Charte de la laïcité : enfin !

 

Sous ce titre, Karim El Ouardi, président du SNALC-FGAF Montpellier et Andorre, commissaire paritaire académique, nous communique en référence à la charte publiée hier, lundi 9 septembre 2013, dans l’Education nationale :

« Le SNALC-FGAF qui depuis 1905 défend sans relâche l’Ecole de la République et qui déjà en 2004 avait voté en faveur de la circulaire interdisant les signes religieux ostentatoires à l’Ecole, se félicite de la création de la Charte de laïcité, tant sur le plan du symbole que sur celui de son contenu. Il rappelle qu’il avait d’ailleurs très largement approuvé cette charte lors de sa présentation au Conseil Supérieur de l’Éducation.

Le SNALC-FGAF est particulièrement satisfait des articles rappelant que l’école n’est pas un lieu de prosélytisme, qu’« aucun élève ne peut invoquer une conviction religieuse ou politique pour contester à un enseignant le droit de traiter une question au programme », que « nul ne peut se prévaloir de son appartenance religieuse pour refuser de se conformer aux règles applicables dans l’École de la République » ou encore que « le port de signes ou tenues par lesquels les élèves manifestent ostensiblement une appartenance religieuse est interdit ».

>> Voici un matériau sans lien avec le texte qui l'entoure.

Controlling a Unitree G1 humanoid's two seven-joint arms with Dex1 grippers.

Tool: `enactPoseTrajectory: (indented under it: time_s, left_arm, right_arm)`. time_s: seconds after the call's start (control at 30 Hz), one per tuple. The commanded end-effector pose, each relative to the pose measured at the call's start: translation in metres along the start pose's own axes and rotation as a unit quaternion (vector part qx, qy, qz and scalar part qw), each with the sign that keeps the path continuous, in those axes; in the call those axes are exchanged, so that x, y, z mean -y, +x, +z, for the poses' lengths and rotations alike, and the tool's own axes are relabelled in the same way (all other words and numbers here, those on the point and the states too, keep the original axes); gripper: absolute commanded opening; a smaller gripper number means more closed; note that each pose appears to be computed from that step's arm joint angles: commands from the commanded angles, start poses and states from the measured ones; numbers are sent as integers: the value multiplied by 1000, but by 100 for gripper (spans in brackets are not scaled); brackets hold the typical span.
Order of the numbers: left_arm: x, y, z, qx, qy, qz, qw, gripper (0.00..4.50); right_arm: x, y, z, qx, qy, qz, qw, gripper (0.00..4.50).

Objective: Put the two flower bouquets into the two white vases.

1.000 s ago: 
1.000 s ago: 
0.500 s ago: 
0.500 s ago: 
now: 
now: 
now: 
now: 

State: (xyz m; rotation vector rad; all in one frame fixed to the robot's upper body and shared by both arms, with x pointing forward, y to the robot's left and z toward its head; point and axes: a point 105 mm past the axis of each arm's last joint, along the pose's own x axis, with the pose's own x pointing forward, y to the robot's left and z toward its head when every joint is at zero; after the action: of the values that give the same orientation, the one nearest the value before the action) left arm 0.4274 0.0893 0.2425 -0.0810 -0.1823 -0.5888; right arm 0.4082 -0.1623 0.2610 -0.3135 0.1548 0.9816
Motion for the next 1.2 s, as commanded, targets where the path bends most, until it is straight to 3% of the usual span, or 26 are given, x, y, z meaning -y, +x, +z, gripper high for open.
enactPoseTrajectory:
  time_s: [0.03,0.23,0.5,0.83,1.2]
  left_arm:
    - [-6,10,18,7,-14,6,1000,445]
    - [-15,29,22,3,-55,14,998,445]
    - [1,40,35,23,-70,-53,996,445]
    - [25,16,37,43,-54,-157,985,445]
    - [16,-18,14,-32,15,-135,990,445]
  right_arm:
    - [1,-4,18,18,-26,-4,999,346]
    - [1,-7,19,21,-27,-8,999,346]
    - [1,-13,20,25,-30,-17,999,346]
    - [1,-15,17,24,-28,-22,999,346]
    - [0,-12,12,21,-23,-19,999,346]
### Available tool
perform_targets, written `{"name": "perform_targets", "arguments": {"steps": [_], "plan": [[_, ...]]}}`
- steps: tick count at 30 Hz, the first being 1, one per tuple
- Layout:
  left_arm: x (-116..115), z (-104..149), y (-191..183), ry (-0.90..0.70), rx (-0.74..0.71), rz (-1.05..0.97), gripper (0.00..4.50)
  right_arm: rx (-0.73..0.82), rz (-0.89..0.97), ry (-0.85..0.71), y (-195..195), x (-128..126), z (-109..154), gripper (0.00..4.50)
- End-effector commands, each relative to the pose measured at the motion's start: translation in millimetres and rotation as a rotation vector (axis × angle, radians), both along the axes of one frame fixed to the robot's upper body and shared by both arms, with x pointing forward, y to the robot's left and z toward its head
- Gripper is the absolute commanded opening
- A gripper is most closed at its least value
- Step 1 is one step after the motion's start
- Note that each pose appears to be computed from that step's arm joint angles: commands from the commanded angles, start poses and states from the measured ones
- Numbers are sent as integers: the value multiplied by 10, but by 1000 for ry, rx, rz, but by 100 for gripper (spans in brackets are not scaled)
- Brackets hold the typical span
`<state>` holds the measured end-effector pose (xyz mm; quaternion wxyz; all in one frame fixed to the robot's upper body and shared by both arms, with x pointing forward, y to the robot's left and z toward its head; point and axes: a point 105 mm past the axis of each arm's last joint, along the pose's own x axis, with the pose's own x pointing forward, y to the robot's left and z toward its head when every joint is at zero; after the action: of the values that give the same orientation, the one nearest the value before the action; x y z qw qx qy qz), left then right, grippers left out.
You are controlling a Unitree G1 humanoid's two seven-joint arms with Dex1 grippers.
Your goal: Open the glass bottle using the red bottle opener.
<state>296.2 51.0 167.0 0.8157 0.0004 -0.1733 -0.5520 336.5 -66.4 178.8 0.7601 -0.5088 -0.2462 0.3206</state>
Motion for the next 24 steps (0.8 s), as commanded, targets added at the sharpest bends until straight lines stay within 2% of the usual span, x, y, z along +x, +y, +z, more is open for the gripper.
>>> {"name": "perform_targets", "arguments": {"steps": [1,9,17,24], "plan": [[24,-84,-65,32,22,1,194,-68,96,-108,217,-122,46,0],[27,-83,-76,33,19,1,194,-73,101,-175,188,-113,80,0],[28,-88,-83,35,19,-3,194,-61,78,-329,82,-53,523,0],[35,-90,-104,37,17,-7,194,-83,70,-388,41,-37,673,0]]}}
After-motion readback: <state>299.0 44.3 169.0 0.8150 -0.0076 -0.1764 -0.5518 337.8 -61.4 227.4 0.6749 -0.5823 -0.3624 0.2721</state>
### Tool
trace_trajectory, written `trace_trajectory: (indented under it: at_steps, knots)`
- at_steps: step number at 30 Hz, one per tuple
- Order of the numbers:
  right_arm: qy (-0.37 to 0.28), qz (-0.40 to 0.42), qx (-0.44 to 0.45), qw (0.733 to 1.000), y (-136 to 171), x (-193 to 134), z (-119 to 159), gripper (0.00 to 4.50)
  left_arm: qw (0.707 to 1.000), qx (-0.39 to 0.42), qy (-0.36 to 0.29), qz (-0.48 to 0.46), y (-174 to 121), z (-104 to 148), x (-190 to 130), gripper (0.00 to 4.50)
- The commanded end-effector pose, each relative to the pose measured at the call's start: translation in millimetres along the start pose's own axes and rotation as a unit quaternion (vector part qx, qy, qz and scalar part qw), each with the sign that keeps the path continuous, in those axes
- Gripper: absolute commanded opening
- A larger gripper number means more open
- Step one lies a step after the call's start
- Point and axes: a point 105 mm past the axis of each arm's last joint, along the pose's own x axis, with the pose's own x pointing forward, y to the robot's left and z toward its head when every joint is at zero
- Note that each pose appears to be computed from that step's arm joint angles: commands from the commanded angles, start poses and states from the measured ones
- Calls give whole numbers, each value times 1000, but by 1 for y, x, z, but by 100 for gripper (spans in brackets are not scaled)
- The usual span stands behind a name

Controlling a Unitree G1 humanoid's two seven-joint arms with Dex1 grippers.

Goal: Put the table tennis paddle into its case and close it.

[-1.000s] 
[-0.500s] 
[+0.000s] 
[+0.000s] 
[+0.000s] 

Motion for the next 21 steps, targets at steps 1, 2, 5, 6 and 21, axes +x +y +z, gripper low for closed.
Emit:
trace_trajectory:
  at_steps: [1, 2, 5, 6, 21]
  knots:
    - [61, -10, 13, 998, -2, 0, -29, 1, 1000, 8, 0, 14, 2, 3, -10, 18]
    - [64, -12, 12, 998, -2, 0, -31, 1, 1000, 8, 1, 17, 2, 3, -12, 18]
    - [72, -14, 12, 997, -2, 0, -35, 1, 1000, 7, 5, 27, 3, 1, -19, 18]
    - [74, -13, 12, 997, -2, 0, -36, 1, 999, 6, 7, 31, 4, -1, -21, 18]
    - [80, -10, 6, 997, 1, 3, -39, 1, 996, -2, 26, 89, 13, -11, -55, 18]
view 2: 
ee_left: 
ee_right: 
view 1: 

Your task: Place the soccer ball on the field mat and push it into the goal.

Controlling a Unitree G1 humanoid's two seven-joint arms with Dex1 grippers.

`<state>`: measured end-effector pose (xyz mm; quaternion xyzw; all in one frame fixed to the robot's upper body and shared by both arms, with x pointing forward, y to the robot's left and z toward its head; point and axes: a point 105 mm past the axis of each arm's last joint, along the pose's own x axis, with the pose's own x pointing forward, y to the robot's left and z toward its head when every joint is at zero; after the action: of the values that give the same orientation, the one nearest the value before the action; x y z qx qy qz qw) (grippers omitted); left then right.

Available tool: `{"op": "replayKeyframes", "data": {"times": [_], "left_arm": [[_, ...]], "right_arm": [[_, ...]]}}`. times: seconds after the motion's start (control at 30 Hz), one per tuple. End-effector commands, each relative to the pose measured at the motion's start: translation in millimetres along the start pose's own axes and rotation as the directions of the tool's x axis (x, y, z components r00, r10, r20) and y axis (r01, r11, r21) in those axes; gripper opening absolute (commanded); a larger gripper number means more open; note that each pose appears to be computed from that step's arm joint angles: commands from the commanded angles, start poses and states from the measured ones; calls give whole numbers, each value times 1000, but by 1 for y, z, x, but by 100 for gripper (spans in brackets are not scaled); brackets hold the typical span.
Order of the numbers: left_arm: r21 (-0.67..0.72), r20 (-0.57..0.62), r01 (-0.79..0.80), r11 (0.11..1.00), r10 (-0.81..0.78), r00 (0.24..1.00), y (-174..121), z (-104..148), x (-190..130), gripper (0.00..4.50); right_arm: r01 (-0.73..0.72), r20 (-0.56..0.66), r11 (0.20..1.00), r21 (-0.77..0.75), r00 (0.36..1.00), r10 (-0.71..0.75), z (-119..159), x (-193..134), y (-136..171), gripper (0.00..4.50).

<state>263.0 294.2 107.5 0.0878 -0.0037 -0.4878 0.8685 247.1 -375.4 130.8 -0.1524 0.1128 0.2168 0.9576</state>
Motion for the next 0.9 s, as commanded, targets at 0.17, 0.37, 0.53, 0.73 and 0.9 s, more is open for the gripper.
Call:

Le SNALC-FGAF demande à ce que chacun et chacune, à tous les échelons de la hiérarchie, veille que les articles de cette charte soient respectés et appliqués. L’école est le lieu de la transmission des savoirs et non celui des combats idéologiques : assurons-nous au quotidien que toutes les conditions sont réunies pour que cette transmission s’effectue dans un cadre neutre et apaisé. Pour cette raison, le SNALC-FGAF demande à ce que la Charte de la laïcité soit affichée dans toutes les salles de classe, y compris, dans la mesure où ils assurent une mission de service public, dans les établissements privés sous contrat avec l’Etat, afin que le professeur puisse s’y référer immédiatement s’il en est besoin ».